Wouldn't be surprised if OP also has ADHD either judging by her tantrums online.
Anonymous
Anonymous wrote:
Anonymous wrote:No, PP. The therapist never mentioned that. She mentioned separation anxiety. How do they differ? And what happens in this functional behavior assessment? No one has ever mentioned that to us before.


You don't know what an FBA is? What kind of research have you done? You didn't know there were therapeutic camps for kids with SNs? FFS, I found the site on the FFX Co web page when my oldest in K. We pay $80/wk and transportation is provided. BTW - that kid was on Prozac by the time he was in 3rd grade because his anxiety was so bad. He slept in a twin bed with his sister from K-2nd grade because he wouldn't sleep alone. Nothing you've said about your son's challenges are unheard of on this forum. Tons of us on the forum have faced the same challenges you have. The difference between us is we aren't snarky and bitchy when someone offers advice. You're probably a lot more like your son than you realize but you should have developed more restraint by now. You should spend more time problem solving rather than bitching, being a martyr and feeling sorry for yourself. You'd find your life getting easier.

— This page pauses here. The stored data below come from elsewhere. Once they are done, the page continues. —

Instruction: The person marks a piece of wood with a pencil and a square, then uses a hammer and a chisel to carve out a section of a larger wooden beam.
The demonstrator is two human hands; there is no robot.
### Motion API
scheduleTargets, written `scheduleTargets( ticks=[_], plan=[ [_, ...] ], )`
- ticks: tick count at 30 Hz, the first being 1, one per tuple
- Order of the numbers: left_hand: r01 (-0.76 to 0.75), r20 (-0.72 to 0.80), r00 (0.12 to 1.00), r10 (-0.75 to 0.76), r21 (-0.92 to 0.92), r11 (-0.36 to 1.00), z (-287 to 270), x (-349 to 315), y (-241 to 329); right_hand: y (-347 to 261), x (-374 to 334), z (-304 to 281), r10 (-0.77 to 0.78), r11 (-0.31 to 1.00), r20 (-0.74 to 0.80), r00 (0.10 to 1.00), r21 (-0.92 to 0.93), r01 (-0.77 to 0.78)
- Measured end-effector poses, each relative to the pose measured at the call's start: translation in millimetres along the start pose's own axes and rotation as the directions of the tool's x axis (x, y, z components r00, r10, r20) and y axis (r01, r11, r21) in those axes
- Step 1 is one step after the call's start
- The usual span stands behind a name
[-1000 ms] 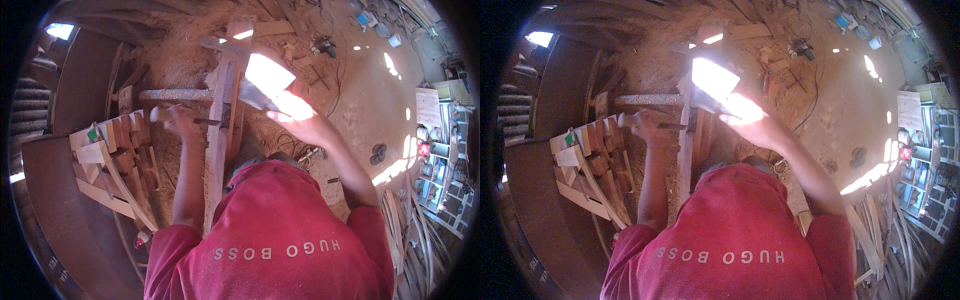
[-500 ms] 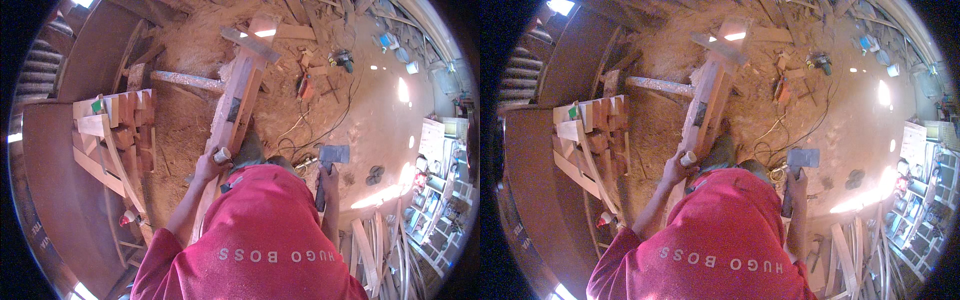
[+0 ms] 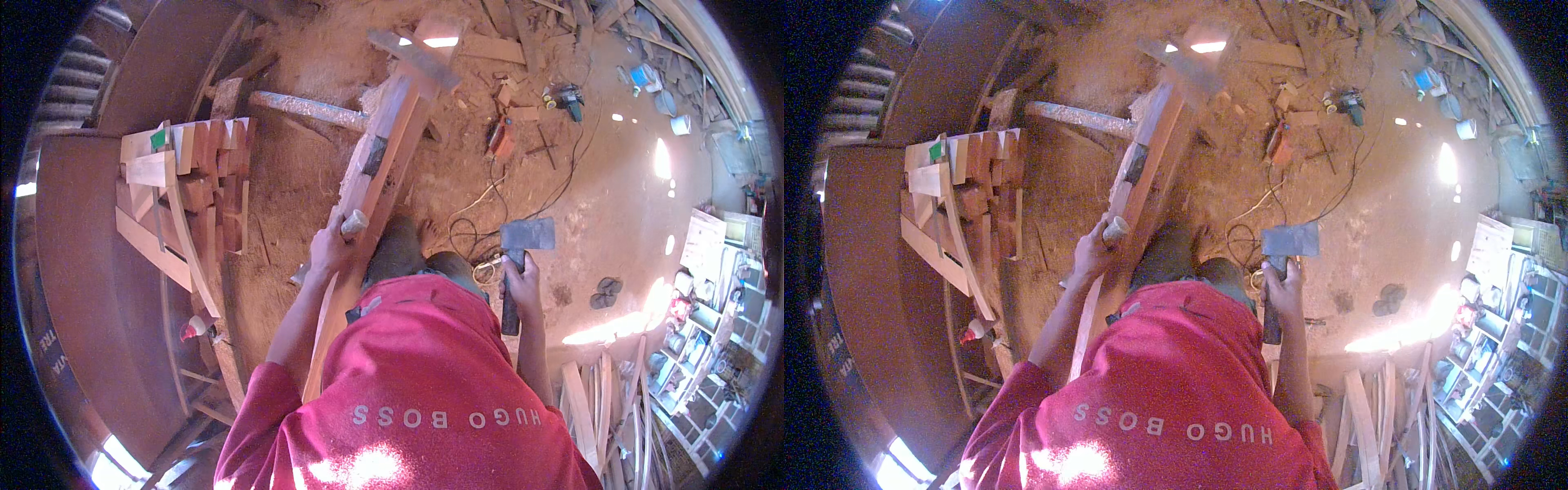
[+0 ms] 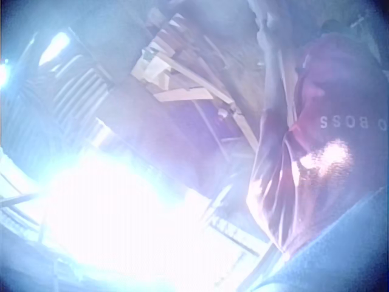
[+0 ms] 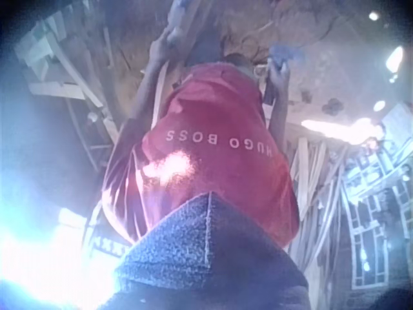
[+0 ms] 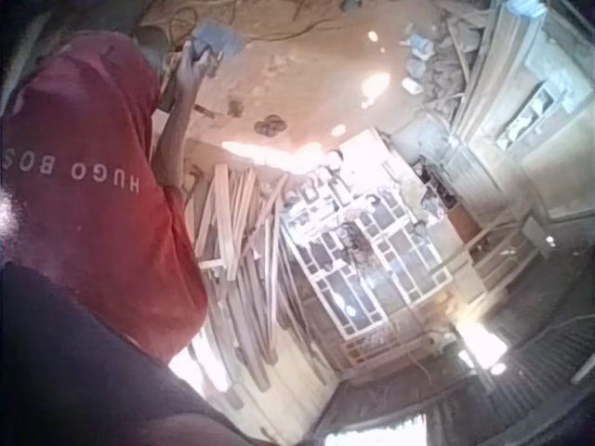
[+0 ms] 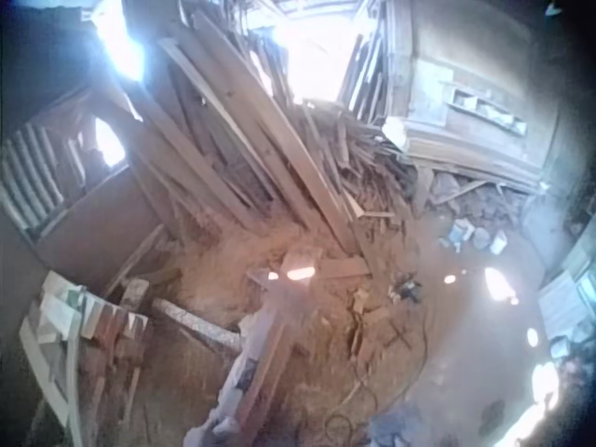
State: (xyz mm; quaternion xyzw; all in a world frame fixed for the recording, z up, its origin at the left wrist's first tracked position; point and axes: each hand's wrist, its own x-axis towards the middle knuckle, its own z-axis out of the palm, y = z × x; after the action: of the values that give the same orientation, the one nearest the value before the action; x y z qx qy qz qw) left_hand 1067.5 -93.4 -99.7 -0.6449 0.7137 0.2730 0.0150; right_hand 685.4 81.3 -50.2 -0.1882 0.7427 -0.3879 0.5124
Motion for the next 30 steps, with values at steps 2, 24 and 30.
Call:
scheduleTargets(
  ticks=[2,24,30],
  plan=[
    [0.054,-0.015,0.998,-0.054,0.000,0.999,-6.7,-8.4,23.0,13.6,3.6,-0.9,-0.079,0.997,0.027,0.997,-0.010,0.079],
    [0.307,-0.213,0.918,-0.334,-0.151,0.940,45.6,-410.0,-217.1,52.0,-91.4,73.2,0.048,0.997,0.084,0.995,0.061,-0.053],
    [0.459,0.019,0.888,-0.459,-0.083,0.884,77.2,-419.6,-256.6,86.3,-102.9,76.1,0.133,0.989,0.128,0.983,0.054,-0.141]
  ],
)
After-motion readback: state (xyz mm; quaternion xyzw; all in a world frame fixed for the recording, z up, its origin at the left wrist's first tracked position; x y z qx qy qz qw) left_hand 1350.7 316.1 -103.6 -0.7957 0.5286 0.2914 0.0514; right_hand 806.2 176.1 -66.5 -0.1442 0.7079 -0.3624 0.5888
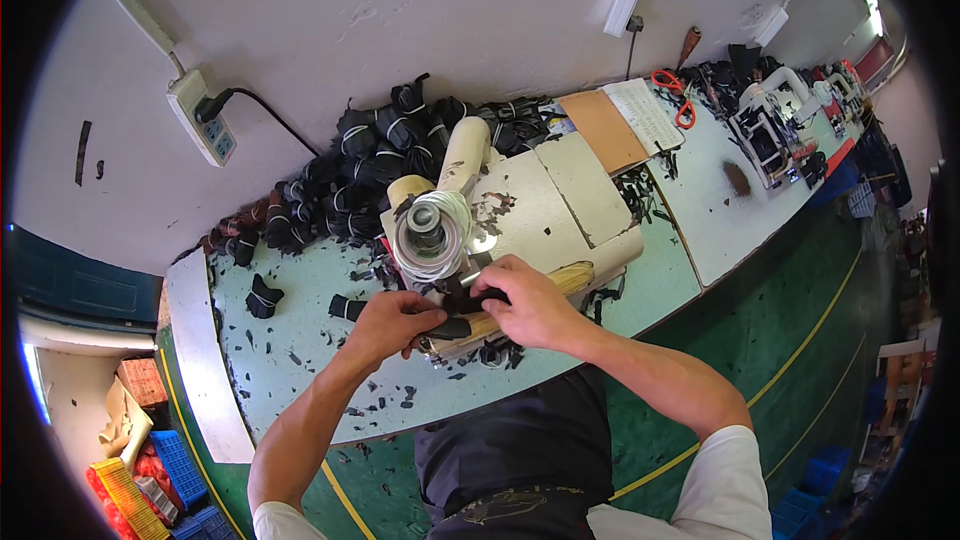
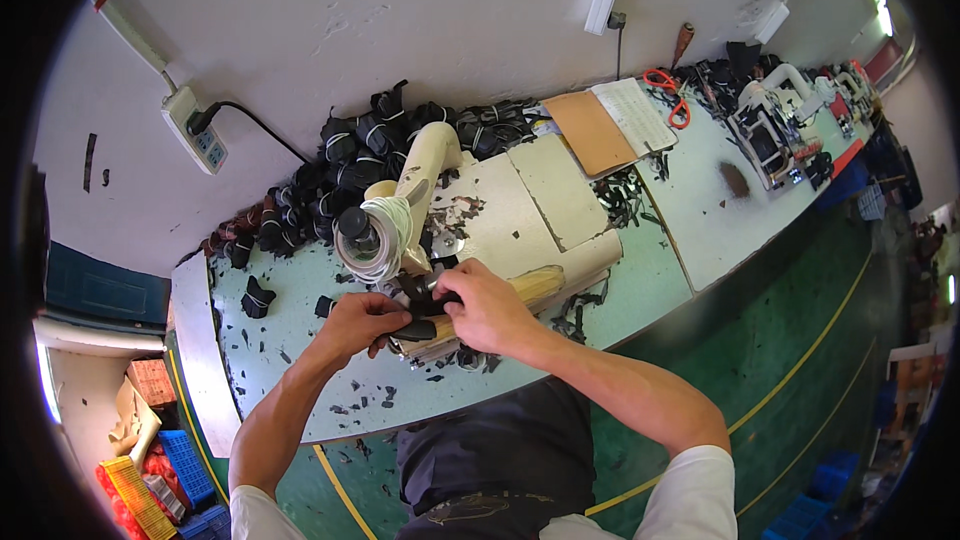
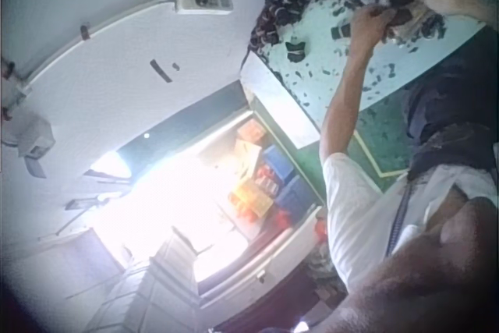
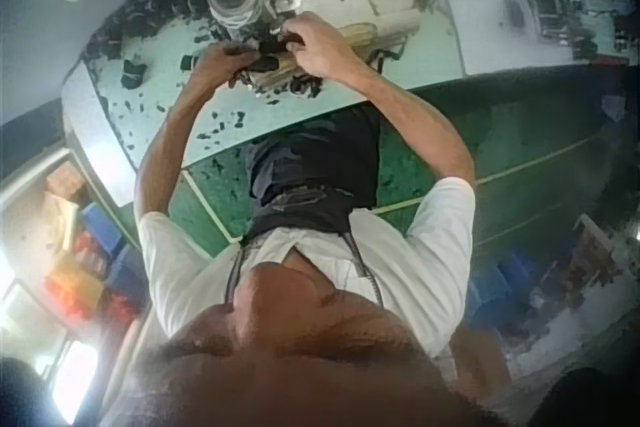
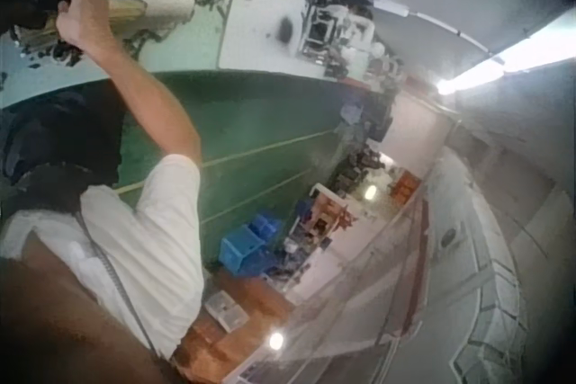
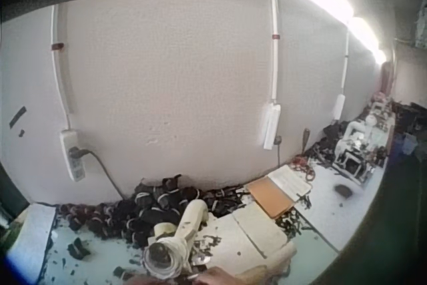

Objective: The person thins the edges of shoe components using an industrial skiving machine.

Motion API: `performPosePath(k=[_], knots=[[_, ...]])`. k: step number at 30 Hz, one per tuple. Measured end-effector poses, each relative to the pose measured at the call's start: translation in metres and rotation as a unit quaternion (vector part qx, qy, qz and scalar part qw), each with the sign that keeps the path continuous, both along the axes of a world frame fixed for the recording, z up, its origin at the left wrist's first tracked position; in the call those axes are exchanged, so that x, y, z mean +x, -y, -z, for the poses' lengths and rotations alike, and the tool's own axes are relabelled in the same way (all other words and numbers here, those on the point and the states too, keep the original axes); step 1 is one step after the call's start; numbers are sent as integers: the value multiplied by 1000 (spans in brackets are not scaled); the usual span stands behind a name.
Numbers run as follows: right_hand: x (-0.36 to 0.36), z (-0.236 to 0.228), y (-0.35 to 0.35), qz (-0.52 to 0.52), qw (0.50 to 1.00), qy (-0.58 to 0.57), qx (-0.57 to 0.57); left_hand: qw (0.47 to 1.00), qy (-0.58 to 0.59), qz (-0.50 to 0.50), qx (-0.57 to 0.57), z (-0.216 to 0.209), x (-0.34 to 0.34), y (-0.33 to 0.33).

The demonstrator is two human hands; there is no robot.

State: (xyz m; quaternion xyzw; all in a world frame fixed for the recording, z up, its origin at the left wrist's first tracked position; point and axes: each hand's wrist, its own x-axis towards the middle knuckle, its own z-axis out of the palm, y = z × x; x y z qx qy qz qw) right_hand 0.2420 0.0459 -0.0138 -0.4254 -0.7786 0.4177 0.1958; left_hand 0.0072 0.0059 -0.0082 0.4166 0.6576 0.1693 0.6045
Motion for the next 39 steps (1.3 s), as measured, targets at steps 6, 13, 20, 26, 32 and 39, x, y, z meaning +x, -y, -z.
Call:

Wow. I'm not some special needs expert. We've had lots of assessments, but never heard of this one. I've never had to deal with camp before. I didn't know it was going to be this much of am issue. And I TOOK advice from this forum to go look up those options in my area. If I'm being snarky, it's in direct reaction to some holier than thou bullshit like this. I never once suggested my son's issues were unique. I pushed back against people who suggested we should dump our careers, which I maintain is a knee jerk parent martyrdom move that will in no way help my family. Furthermore, I see no "advice" in your post, only a need to feel superior.

And if you think this is snark, you should hear what I ACTUALLY want to say to you.